TASK DETAILS
Starting with the line containing "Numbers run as" and going on through the line containing "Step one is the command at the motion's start", return the lines of the data below exactly, and only those.

=== Begin Enclosure ===

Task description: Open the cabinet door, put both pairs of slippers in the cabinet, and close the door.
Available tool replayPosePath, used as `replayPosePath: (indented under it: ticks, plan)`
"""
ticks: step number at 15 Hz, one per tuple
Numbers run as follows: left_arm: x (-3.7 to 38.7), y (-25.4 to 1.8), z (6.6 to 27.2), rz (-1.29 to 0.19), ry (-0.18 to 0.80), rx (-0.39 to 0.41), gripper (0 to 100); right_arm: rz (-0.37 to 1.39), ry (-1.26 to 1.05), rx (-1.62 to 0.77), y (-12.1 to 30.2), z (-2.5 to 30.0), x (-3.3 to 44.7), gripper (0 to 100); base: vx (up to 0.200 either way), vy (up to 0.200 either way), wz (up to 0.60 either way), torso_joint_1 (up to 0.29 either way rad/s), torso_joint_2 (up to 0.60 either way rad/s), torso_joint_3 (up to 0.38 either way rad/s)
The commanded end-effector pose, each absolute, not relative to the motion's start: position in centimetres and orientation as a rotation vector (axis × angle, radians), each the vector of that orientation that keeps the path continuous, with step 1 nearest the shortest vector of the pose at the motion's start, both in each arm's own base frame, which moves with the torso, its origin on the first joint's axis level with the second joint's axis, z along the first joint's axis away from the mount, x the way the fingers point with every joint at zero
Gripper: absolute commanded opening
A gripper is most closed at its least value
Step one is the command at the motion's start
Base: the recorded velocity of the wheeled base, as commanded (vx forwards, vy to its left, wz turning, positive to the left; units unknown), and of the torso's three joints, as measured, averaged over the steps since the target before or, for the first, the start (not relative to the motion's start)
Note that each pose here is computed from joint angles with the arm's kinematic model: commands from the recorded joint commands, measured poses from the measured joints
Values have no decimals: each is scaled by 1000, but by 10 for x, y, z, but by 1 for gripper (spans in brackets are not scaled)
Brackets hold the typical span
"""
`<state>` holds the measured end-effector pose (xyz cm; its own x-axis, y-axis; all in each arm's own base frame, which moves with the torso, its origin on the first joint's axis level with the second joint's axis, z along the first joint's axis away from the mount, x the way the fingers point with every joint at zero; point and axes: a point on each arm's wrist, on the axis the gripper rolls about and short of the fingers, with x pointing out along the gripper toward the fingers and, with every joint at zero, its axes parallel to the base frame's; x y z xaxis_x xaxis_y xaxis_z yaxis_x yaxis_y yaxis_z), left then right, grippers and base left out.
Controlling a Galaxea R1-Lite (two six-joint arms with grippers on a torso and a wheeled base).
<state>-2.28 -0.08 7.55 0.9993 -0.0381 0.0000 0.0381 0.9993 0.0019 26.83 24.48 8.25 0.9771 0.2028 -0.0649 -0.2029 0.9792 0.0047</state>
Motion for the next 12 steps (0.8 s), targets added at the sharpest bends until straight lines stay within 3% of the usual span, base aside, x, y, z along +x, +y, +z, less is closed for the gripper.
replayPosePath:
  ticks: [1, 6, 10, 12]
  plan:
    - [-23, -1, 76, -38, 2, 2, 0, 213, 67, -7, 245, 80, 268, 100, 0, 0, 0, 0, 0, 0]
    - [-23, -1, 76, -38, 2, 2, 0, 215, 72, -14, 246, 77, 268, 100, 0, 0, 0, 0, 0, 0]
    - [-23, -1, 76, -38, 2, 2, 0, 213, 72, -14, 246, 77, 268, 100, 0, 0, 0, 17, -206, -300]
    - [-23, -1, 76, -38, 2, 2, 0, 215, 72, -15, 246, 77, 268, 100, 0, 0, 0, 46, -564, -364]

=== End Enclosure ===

ANSWER TO THIS PROBLEM
Numbers run as follows: left_arm: x (-3.7 to 38.7), y (-25.4 to 1.8), z (6.6 to 27.2), rz (-1.29 to 0.19), ry (-0.18 to 0.80), rx (-0.39 to 0.41), gripper (0 to 100); right_arm: rz (-0.37 to 1.39), ry (-1.26 to 1.05), rx (-1.62 to 0.77), y (-12.1 to 30.2), z (-2.5 to 30.0), x (-3.3 to 44.7), gripper (0 to 100); base: vx (up to 0.200 either way), vy (up to 0.200 either way), wz (up to 0.60 either way), torso_joint_1 (up to 0.29 either way rad/s), torso_joint_2 (up to 0.60 either way rad/s), torso_joint_3 (up to 0.38 either way rad/s)
The commanded end-effector pose, each absolute, not relative to the motion's start: position in centimetres and orientation as a rotation vector (axis × angle, radians), each the vector of that orientation that keeps the path continuous, with step 1 nearest the shortest vector of the pose at the motion's start, both in each arm's own base frame, which moves with the torso, its origin on the first joint's axis level with the second joint's axis, z along the first joint's axis away from the mount, x the way the fingers point with every joint at zero
Gripper: absolute commanded opening
A gripper is most closed at its least value
Step one is the command at the motion's start

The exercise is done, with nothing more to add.